FC Oberlausitz Neugersdorf
- Full name: Fußballclub Oberlausitz Neugersdorf e.V.
- Nickname: FCO
- Founded: 12 December 1992
- Ground: Sparkassen-Arena
- Capacity: 3,000
- Chairman: Ernst Lieb
- Manager: Stefan Fröhlich
- League: Oberliga
- 2021–22: Oberliga Nordost Süd, 8th of 19
- Website: http://neu.fc-oberlausitz.de
| Home colours | Away colours |

= FC Oberlausitz Neugersdorf =

German football club

FC Oberlausitz Neugersdorf is a German association football club from the town of Ebersbach-Neugersdorf in the Upper Lusatia (German:Oberlausitz) region of Saxony.

The club's greatest success came in 2014–15 when it won promotion to the Regionalliga Nordost, one of the five regional leagues making up the fourth tier of German club football. This was courtesy of a runners-up finish in the NOFV-Oberliga Süd.

==History==
The club was formed on 12 December 1992 when the football department of TBSV Neugersdorf became independent. For the first years of its existence, the club played as OFC Neugersdorf, but on 1 July 2003 it adopted its current name.

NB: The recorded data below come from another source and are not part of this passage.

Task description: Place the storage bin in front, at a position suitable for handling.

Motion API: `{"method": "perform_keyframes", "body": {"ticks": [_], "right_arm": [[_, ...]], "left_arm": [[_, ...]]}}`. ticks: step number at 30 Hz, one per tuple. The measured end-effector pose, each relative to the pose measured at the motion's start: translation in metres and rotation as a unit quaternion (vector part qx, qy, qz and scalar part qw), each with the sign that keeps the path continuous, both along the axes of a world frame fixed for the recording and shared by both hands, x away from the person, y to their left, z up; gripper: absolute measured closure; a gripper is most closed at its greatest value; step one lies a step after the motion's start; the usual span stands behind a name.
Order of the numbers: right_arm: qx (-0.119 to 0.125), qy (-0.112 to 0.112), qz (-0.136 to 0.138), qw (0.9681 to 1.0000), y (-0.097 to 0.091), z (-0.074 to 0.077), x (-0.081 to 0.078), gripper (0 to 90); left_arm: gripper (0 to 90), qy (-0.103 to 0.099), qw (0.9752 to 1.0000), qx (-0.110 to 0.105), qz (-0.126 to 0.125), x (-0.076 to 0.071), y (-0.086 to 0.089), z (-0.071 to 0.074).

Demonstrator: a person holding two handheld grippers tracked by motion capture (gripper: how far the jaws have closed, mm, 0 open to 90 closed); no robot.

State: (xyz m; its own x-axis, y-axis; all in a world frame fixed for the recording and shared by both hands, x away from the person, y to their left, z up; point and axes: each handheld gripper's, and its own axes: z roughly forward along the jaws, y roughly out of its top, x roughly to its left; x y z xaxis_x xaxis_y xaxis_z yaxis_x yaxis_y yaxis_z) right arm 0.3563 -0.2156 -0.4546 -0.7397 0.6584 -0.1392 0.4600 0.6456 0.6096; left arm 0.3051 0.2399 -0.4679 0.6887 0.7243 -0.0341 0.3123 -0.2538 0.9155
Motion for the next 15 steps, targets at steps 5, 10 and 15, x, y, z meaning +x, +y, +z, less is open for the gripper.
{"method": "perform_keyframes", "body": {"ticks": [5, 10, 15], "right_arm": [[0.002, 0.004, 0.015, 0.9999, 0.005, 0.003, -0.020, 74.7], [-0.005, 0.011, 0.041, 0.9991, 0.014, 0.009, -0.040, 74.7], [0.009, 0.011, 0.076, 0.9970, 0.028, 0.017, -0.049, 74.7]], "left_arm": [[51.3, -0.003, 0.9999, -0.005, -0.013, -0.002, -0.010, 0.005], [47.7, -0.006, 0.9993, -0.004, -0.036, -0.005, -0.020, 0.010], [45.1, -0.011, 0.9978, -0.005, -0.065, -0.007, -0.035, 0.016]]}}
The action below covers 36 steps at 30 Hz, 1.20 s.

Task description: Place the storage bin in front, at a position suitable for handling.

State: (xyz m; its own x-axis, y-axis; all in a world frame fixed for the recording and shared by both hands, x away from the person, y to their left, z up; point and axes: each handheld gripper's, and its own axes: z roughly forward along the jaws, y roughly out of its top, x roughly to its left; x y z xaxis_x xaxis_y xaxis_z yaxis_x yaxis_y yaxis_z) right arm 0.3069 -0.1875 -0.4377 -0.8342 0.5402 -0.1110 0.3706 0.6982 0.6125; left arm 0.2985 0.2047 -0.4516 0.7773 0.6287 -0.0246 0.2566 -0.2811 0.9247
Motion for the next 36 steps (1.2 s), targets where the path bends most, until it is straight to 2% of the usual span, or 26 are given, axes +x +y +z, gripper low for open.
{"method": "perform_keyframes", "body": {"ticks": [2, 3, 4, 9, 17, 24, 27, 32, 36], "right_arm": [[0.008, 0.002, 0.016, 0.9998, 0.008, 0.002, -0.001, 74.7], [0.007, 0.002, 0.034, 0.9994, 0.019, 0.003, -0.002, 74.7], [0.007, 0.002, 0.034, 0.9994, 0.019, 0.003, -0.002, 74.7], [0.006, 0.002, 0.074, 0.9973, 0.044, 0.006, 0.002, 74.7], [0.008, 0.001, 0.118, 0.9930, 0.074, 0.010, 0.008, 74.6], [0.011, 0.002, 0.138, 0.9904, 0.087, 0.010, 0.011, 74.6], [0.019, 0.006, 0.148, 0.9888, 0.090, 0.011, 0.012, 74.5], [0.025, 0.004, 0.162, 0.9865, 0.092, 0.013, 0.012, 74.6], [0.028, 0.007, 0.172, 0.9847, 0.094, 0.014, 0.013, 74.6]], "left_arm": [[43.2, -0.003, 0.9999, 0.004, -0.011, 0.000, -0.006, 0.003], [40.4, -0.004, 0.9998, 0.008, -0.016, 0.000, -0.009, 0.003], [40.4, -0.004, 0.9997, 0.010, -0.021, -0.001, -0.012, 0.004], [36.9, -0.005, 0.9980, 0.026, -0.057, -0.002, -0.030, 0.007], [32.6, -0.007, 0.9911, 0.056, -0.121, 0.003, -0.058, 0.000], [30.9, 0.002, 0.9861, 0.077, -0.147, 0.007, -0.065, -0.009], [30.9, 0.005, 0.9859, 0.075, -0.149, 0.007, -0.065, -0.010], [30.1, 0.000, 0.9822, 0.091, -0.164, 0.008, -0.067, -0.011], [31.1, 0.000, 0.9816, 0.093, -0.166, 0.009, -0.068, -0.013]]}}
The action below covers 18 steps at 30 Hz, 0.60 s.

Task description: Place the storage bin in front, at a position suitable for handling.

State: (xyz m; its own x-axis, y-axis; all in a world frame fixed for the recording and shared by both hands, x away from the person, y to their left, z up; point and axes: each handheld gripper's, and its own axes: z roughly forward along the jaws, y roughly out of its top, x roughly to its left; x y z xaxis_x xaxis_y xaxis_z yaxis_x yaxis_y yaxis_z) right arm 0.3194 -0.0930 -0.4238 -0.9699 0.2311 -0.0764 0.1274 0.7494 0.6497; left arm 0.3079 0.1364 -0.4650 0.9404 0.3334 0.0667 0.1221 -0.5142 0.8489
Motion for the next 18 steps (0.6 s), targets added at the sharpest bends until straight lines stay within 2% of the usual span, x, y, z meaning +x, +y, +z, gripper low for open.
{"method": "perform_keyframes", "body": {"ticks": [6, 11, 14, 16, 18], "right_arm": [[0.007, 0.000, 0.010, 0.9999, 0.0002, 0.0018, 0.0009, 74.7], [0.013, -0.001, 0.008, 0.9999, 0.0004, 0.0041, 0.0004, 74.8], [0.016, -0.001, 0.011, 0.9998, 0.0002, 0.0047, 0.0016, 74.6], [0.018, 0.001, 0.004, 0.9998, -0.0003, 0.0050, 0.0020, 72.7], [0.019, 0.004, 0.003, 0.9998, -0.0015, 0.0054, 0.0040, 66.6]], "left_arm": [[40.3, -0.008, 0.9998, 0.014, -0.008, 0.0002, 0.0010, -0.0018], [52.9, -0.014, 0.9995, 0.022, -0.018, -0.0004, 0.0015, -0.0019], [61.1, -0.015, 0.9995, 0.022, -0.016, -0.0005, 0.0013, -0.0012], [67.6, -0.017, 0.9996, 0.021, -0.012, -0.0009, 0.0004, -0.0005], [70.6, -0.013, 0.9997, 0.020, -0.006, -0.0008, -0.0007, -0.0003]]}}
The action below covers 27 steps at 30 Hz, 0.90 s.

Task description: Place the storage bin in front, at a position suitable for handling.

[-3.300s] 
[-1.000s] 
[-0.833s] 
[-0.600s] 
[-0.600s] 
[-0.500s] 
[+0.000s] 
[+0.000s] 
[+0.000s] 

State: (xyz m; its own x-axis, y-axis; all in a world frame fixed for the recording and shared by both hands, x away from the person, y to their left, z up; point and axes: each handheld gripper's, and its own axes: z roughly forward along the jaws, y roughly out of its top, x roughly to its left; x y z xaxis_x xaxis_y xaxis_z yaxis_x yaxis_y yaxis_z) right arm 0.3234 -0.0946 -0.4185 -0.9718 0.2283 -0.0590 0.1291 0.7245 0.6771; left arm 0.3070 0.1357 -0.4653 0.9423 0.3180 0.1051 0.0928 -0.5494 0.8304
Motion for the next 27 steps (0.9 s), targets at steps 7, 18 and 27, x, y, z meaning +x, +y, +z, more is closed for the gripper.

After a Bezirksliga championship in 1995, the club entered the at the time fifth-tier Landesliga Sachsen, now known as the Sachsenliga. Neugersdorf gradually improved at this level after coming in on the eleventh position in its first season. In 1998–99 the club finished runners-up in the league, came third the season after and finally won the league in 2000–01.

The club spent its next five seasons in the fourth tier NOFV-Oberliga Süd with a ninth place in 2003–04 as its best result. In 2005–06, however, the team came in last in the league and was relegated to the Landesliga. After seven seasons in this league, Neugersdorf won the Sachsenliga for a second time in 2012–13 and returned to the Oberliga. The club's results were now much improved, finishing third in its first season back. In 2014–15 it finished runners-up to RB Leipzig II and, courtesy to the Regionalliga Nordost being expanded from 16 to 18 teams, was promoted to the latter for the first time.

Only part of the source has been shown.